Parents of disabled children have to make a lot of choices.  Choices like whether to take your kids out to the playground or to a Strong Start class, or whether to attempt preschool with your child who is atypical, are serious, heavy questions that require much consideration.  It’s a scary thing, to be that parent, to be watching your child like a hawk, to see if they are going to bolt, racing across the grass, straight towards the road, eyes on some speck in the sky or a truck in a parking lot down the road.  To watch them, waiting for that moment when they shove another child who didn’t realize they were in the way of an inexplicable game that is known only to one, or for those tears to fall when that nice orderly lineup of pebbles is upset when some toddler meanders through it.  You watch, to see if your child notices others, if they want to join in a game, if they need space, quiet, shade, a safe refuge, if they are becoming ashamed or nervous, or if they are courageous and actually enjoying themselves.

And on top of that, you wonder about the other parents.  What will they think when my son runs away screaming.  Will they think I can’t control him?  I can’t.  Will they even realize I’m his parent?  What will they say when he pushes their princess off the play structure?  Clearly, that’s not okay, but what do they think?  What should I say when my friends, kindly, say, gee, he sure does keep you busy.  Or worse, when a strange dad snaps at me: “Teach him some manners!”

These things have all happened to me with Jake.  Every one of them.

But not today.  Today I took all three of my kids to the playground.  They had a great time.  Jake went down the slide three times with Penny, holding her hand, side-by-side.  They both loved it.  He climbed the structure and watched out for everyone else.  He always knew exactly where Penny and Aiden were.  He watched some older kids come and start a game of grounders.  I could see that he really wanted to join in, but he didn’t say anything to them.  After a while of playing around them, he moved on and played with his almost two-year-old sister.  It was a great day.

I watched.  The same as always.

I saw another little boy come up to the playground with his dad.  He was wearing a teddy bear back-pack/leash that I would totally have judged as terrible before I had children.  He seemed to like it.  Once they got up to the playground his dad unhooked the leash and off he went.  On tiptoe.  Through the gravel.  Then once he reached the shade, he just sat down and started playing with the pebbles.  None of the other kids gave him a second glance.  No one came over and said hi.  No one was at all bothered by him.

I smiled at his dad.

My son is almost seven.  This little boy looked to be about three.  I wanted to go say something.  Like, hi.  Looks like you are doing awesome.  I’m so glad you brought your son to the playground.  Would you like me to introduce him to Aiden and Jake?

I could not figure out what to say without sounding or feeling totally awkward.  But I have been thinking about it all day since.

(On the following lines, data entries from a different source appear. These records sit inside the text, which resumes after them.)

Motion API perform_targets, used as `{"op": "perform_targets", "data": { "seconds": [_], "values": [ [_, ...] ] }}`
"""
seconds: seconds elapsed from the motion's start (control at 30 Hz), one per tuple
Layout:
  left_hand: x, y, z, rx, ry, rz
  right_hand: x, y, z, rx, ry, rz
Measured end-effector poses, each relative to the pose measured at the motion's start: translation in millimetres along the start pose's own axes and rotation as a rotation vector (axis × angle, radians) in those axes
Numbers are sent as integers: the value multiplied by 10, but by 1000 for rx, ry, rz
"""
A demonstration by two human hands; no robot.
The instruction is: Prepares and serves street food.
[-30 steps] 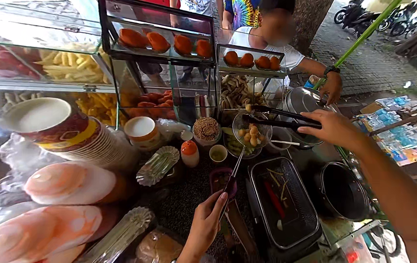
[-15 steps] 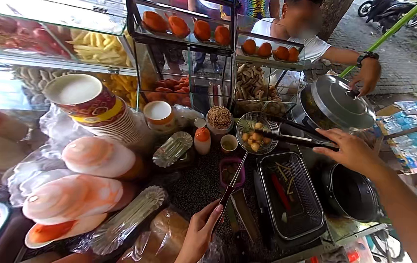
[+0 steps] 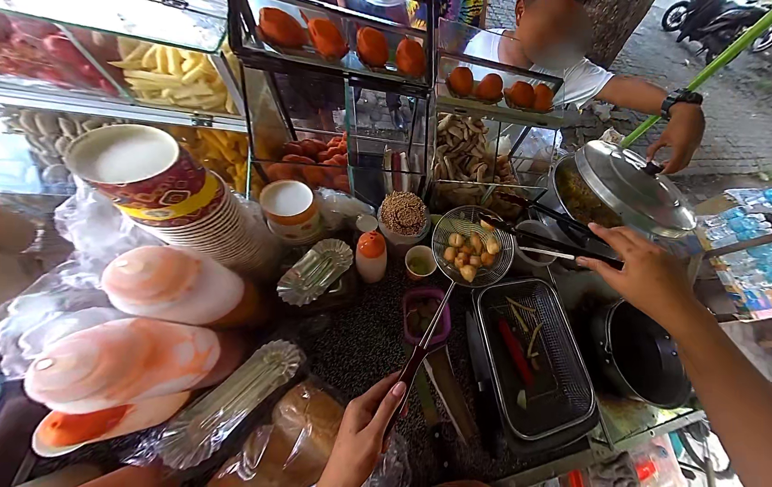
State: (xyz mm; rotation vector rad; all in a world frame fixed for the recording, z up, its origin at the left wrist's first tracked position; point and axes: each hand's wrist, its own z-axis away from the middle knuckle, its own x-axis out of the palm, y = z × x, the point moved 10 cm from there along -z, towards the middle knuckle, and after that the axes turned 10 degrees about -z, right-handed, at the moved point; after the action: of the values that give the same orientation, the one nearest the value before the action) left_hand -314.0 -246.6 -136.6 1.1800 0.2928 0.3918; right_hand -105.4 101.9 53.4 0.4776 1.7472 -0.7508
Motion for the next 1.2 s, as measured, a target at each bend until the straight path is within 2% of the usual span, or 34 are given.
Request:
{"op": "perform_targets", "data": {
  "seconds": [0.27,0.6,0.93,1.2],
  "values": [
    [-21,-55,10,-12,16,4,-63,-7,49,29,-47,-13],
    [-49,-20,16,-9,29,-6,103,-97,109,-54,-74,77],
    [-60,-12,28,8,34,-30,11,-265,125,-141,85,7],
    [-78,-34,34,8,44,-8,31,-204,186,-116,42,42]
  ]
}}
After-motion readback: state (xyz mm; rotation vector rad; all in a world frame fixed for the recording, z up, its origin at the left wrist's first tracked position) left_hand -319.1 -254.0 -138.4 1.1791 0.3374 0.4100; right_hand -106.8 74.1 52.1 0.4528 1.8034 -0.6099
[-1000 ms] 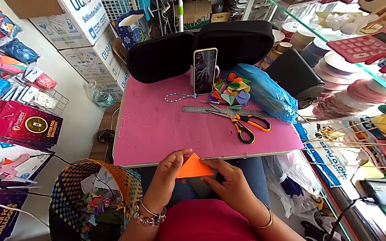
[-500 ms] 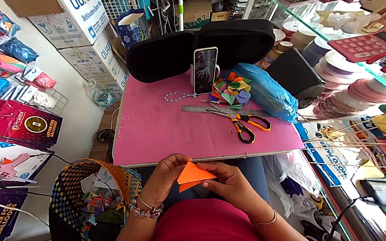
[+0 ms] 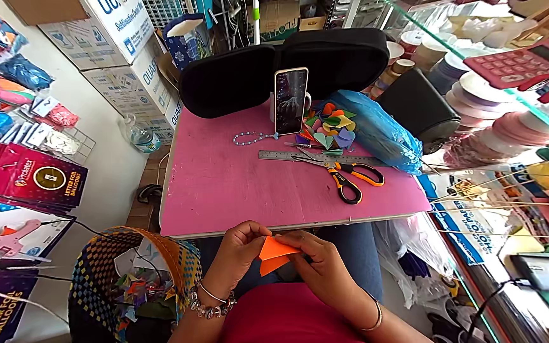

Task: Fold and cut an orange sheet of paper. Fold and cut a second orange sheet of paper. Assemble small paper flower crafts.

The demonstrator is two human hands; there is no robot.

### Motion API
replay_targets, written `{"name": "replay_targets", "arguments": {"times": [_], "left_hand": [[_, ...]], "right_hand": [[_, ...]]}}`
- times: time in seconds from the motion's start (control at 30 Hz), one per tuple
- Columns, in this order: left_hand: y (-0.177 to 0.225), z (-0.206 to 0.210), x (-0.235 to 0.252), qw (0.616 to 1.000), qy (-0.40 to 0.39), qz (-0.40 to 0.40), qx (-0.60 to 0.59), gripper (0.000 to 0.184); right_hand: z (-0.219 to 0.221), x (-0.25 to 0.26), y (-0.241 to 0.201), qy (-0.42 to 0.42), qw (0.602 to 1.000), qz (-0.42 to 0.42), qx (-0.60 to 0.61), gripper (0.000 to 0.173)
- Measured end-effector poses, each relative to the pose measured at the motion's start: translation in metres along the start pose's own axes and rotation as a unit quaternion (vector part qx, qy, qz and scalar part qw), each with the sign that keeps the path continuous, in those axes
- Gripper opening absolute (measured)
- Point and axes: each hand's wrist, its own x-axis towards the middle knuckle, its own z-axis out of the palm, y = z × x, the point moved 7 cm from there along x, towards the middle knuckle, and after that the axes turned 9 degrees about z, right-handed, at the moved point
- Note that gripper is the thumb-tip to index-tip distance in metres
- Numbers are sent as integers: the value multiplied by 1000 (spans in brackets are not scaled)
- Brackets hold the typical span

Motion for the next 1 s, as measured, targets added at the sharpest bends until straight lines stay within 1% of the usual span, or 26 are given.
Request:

The internet is really wonderful.  Without it I would feel quite isolated, I think, in the autism world.  I have read extensively online and found it incredibly valuable.  However, the lightning fast spread of ideas has also been hurtful.  Recently there have been terrible tragedies where young children have died or been injured in incredibly unusual circumstances, and the reaction online has been so harsh, judgmental, and hateful.  There have been neighbours who have called in authorities when children are playing in their own backyard.  People are so quick to turn on each other, to call out the faults in each other’s parenting.  It has led to a culture of fear in parenting.  It has led to second-guessing and doubting my instincts.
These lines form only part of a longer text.